Retour en duel
Un ouvrier les conduisit. Tom pouvait voir sa ferme, son puit, le potager. Ils bifurquèrent jusqu'à une prairie grasse jouxtant la forêt. L'animal était couché à terre, dévorée comme les autres, avec les traces profondes, qu'il avait attribué à un loup à dents de sabre. Non, à ce loup à dents de sabre. Ce loup qu'il avait tué dans la nuit et qui avait pourtant frappé ce matin. Le shérif grommela :
— Je n'y comprends plus rien. Ça ressemble à une morsure de loup.
— Que fait-on ? demanda Tom.
— Je ne sais pas s'il faut que j'appelle la cavalerie ou un exorciste, dit-il en se grattant le front, la main sur la hanche. Je vais faire passer le mot que le danger rôde encore. Rentrez chez vous, je vous tiendrai au courant.
Tom se leva et lui serra la main avant de retourner vers sa demeure. Il était fatigué, son fusil chargé pesait lourd sous son bras. Il décida de couper par le bois pour arriver au plus vite près des siens. Il redescendit vers la rivière, la longea jusqu'à trouver un gué ou un étranglement pour qu'il passe de l'autre côté. Il n'avait plus que dix minutes de marche, il n'était pas très loin. Soudain, il entendit un rire joyeux. Il s'arrêta net : il avait reconnu le rire de Virginie. Que faisait-elle dehors ? Pourquoi Marie l'avait laissée sortir ? Avec ce monstre dans les parages !
Il posa son sac et traversa la rivière. Il avait de l'eau jusqu'au torse, il tenait le fusil bien haut pour ne pas mouiller la poudre. Le rire continuait. Il avança doucement, sans faire de bruit, mais le plus vite possible. Il déboucha sur une petite clairière qu'il ne connaissait pas. La vue le sidéra : là, dans les rayons du soleil, sa fille, la chair de sa chair, debout, tendait un pain aux raisins vers le haut.
Devant le pain aux raisins, une licorne majestueuse. Son poil était rose clair avec des reflets de satin blanc. Il semblait même émaner une certaine lumière d'elle. Sa crinière et sa queue étaient rose vif, si puissant et vibrant qu'il paraissait presque rouge. On retrouvait cette couleur aux fanons, qui surmontaient des sabots fendus, et à la barbiche qu'elle avait sous le menton. Elle avait des yeux d'un bleu presque blanc lui donnant un air angélique.

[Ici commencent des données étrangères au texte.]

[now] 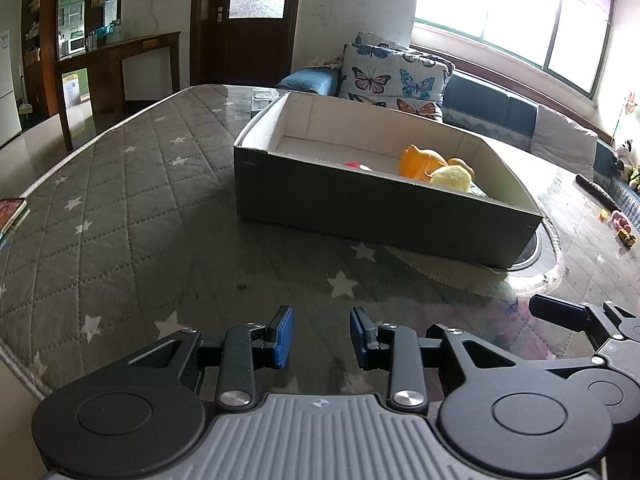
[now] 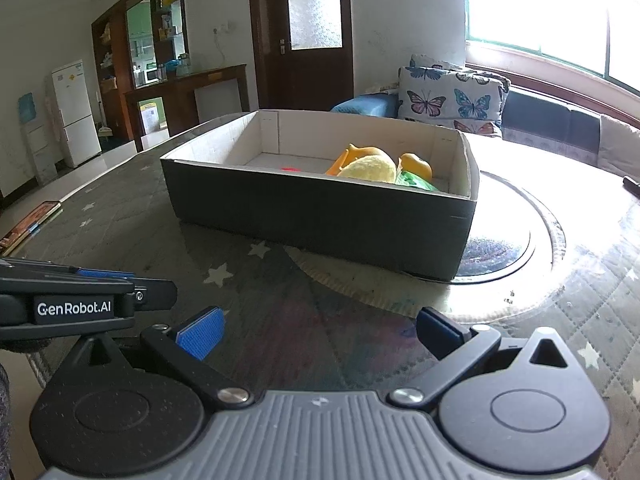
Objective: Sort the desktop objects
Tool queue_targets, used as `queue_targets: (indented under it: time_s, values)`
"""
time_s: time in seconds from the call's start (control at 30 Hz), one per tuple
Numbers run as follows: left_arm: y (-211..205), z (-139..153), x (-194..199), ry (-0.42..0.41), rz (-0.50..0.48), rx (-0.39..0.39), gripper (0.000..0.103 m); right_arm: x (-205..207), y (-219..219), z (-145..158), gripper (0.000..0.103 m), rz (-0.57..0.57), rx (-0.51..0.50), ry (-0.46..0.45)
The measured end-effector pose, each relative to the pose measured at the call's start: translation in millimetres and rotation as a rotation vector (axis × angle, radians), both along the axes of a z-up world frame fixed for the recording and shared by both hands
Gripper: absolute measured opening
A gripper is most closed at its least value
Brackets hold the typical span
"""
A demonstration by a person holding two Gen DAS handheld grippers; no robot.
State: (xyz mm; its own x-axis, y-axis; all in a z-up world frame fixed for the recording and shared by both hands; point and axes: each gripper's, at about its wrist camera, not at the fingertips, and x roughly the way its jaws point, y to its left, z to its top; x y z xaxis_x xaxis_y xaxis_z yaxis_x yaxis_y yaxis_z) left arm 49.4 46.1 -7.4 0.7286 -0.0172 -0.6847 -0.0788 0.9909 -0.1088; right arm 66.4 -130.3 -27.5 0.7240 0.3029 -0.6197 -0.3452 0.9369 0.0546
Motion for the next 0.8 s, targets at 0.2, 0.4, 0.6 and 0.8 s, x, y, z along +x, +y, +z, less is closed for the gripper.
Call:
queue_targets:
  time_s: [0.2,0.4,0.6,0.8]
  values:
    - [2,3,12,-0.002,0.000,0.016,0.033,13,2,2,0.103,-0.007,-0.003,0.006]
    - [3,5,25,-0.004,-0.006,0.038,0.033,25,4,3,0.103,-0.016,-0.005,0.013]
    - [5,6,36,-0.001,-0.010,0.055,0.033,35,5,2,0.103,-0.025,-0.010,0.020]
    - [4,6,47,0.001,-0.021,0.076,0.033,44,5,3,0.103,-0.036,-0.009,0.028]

Sur son front, une corne blanche, presque argentée, avec une légère courbure vers le haut, tournait sur elle-même comme un sucre d'orge. Il vit la licorne détacher délicatement une bouchée de la friandise, la mâcher avec gourmandise puis l'avaler. Les petits doigts de sa fille se posèrent sur la pointe de la barbiche.
Tom sentait son dos se tremper d'une sueur de terreur. Comment lui dire de s'éloigner de cet animal ? Elle n'avait la vie sauve que parce que l'équidé n'avait pas remarqué sa présence. Avant qu'il ne puisse bouger ni même penser à une solution, Virginie le remarqua. Elle se tourna vers lui et cria :
— Papa ! Tiens, regarde ma copine licorne.

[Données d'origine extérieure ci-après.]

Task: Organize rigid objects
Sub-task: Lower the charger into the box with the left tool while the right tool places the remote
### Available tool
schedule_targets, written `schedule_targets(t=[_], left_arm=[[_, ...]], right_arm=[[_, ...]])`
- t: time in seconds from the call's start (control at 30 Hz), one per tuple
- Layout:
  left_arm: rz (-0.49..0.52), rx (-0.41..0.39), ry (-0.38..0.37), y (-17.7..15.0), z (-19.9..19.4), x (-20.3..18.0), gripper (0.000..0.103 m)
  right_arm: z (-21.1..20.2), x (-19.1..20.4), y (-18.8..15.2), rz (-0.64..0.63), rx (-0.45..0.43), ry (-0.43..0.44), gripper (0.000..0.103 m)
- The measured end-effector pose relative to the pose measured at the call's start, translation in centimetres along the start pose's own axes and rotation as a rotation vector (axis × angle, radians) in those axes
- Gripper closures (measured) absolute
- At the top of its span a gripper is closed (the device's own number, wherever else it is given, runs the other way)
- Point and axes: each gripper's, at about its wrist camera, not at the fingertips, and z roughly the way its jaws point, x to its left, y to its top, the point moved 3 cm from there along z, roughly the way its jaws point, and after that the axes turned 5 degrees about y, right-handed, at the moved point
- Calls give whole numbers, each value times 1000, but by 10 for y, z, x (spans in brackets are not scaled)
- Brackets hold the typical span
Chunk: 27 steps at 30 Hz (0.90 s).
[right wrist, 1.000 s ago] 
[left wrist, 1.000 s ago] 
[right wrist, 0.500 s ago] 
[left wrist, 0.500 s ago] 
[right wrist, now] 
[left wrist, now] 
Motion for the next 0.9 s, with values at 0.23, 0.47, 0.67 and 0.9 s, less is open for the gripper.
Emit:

— Éloigne-toi ! Va-t'en ! hurla-t-il alors.
Mais l'équidé fut plus rapide. Dans un hennissement terrifiant, elle se jeta dans sa direction, corne en avant. Elle allait si vite que Tom n'eut que le temps de plonger sur le côté pour ne pas être embroché.
— Qu'est-ce que tu fais à mon papa, Lili ? Vilaine fille !
— Va-t'en Virginie !
Le quadrupède sauta sur le père, désireuse de l'écraser. Il roula sur le côté, bondit sur ses pieds pour mieux recevoir un coup de corne dans le flanc. Il savait maintenant à quoi ressemblerait la blessure : c'était une entaille profonde comme la trace d'un croc de loup à dent de sabre. Par miracle, aucun organe vital n'avait été touché. Si elle recommençait, il était mort. De sa main gauche, il attrapa vivement la licorne par l'oreille avant qu'elle ne retire sa corne de sa chair.

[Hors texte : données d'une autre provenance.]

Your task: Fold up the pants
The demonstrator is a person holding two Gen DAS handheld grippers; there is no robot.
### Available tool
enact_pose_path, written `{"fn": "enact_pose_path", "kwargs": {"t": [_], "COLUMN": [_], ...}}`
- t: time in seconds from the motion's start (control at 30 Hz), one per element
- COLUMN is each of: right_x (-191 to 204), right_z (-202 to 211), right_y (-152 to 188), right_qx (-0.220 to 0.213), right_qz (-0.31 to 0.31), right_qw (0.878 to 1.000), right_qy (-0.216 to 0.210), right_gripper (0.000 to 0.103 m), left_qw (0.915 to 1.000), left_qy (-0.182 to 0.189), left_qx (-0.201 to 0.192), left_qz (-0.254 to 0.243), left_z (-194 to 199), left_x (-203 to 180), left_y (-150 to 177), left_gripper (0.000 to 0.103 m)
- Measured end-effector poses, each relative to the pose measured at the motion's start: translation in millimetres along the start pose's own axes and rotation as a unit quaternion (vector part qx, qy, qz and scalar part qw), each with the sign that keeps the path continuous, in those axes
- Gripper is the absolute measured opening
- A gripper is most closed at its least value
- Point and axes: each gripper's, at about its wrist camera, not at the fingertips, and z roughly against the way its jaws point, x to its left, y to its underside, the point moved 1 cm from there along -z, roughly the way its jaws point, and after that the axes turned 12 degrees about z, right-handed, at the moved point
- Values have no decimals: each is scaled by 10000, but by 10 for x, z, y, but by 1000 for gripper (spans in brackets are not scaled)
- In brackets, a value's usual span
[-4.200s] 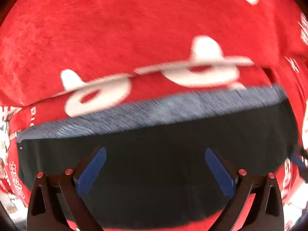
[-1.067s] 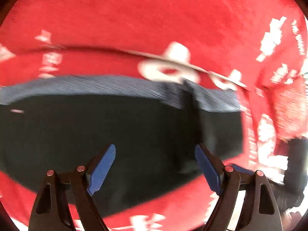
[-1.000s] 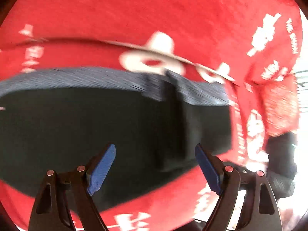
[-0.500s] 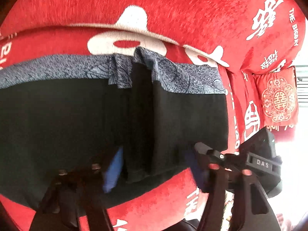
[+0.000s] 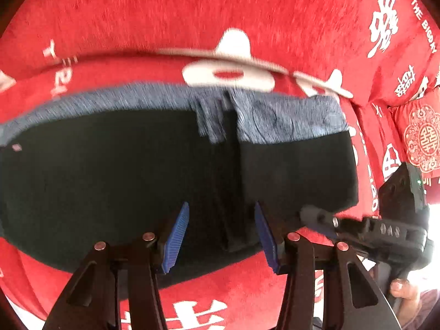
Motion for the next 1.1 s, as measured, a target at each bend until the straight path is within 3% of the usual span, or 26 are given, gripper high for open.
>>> {"fn": "enact_pose_path", "kwargs": {"t": [0.1, 0.17, 0.23, 0.37, 0.47, 0.5, 0.53, 0.6, 0.63, 0.8, 0.93, 1.07, 1.1], "right_x": [190, 282, 377, 396, 385, 376, 358, 386, 391, 458, 480, 445, 420], "right_z": [89, 221, 378, 519, 489, 466, 464, 454, 451, 596, 706, 438, 290], "right_y": [25, 28, -24, -194, -273, -286, -293, -319, -326, -434, -761, -1166, -1235], "right_qx": [417, 392, 251, 68, 25, 12, -10, -12, 2, -100, -335, -347, -248], "right_qz": [574, 892, 1167, 1258, 1177, 1160, 1137, 1115, 1125, 1433, 1615, 1770, 1786], "right_qw": [9974, 9952, 9927, 9918, 9928, 9930, 9933, 9936, 9934, 9887, 9837, 9783, 9777], "right_qy": [118, 113, 174, 230, 222, 226, 216, 198, 199, 434, 713, 1022, 1079], "right_gripper": [25, 25, 25, 25, 25, 25, 25, 25, 25, 25, 25, 25, 25], "left_qw": [9993, 9968, 9941, 9921, 9916, 9911, 9911, 9919, 9923, 9945, 9954, 9988, 9992], "left_qy": [366, 746, 973, 1006, 1038, 1093, 1110, 1004, 936, 572, 533, 239, 118], "left_qx": [51, 266, 400, 580, 739, 747, 731, 763, 788, 699, 697, 330, 273], "left_qz": [-55, -139, -283, -474, -215, -126, -92, -141, -168, -536, -389, -287, -268], "left_z": [102, 88, 18, -154, -253, -247, -233, -227, -227, -221, -234, -172, -166], "left_x": [-31, -118, -233, -367, -299, -256, -230, -211, -205, -258, -162, -141, -138], "left_y": [-100, -152, -166, -149, -152, -149, -144, -144, -142, -87, -47, -44, -51], "left_gripper": [53, 66, 66, 66, 66, 63, 47, 21, 20, 20, 20, 21, 29]}}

La douleur et la surprise la tétanisèrent une seconde. Une seconde nécessaire pour que Tom pointe la bouche du canon sur son encolure et tire. Le monstre fit un bond en arrière. Un sang argenté scintillant s'écoula de la blessure. Elle recula jusqu'à l'autre bout de la clairière. Tom cassa son fusil, sortit les douilles. Elle fit demi-tour, lui fit face, comme un duel. Il ouvrit sa besace, sortit deux cartouches. Elle chargea, il chargea. Elle baissa la tête, il ferma son canon. Elle bondit, il appuya.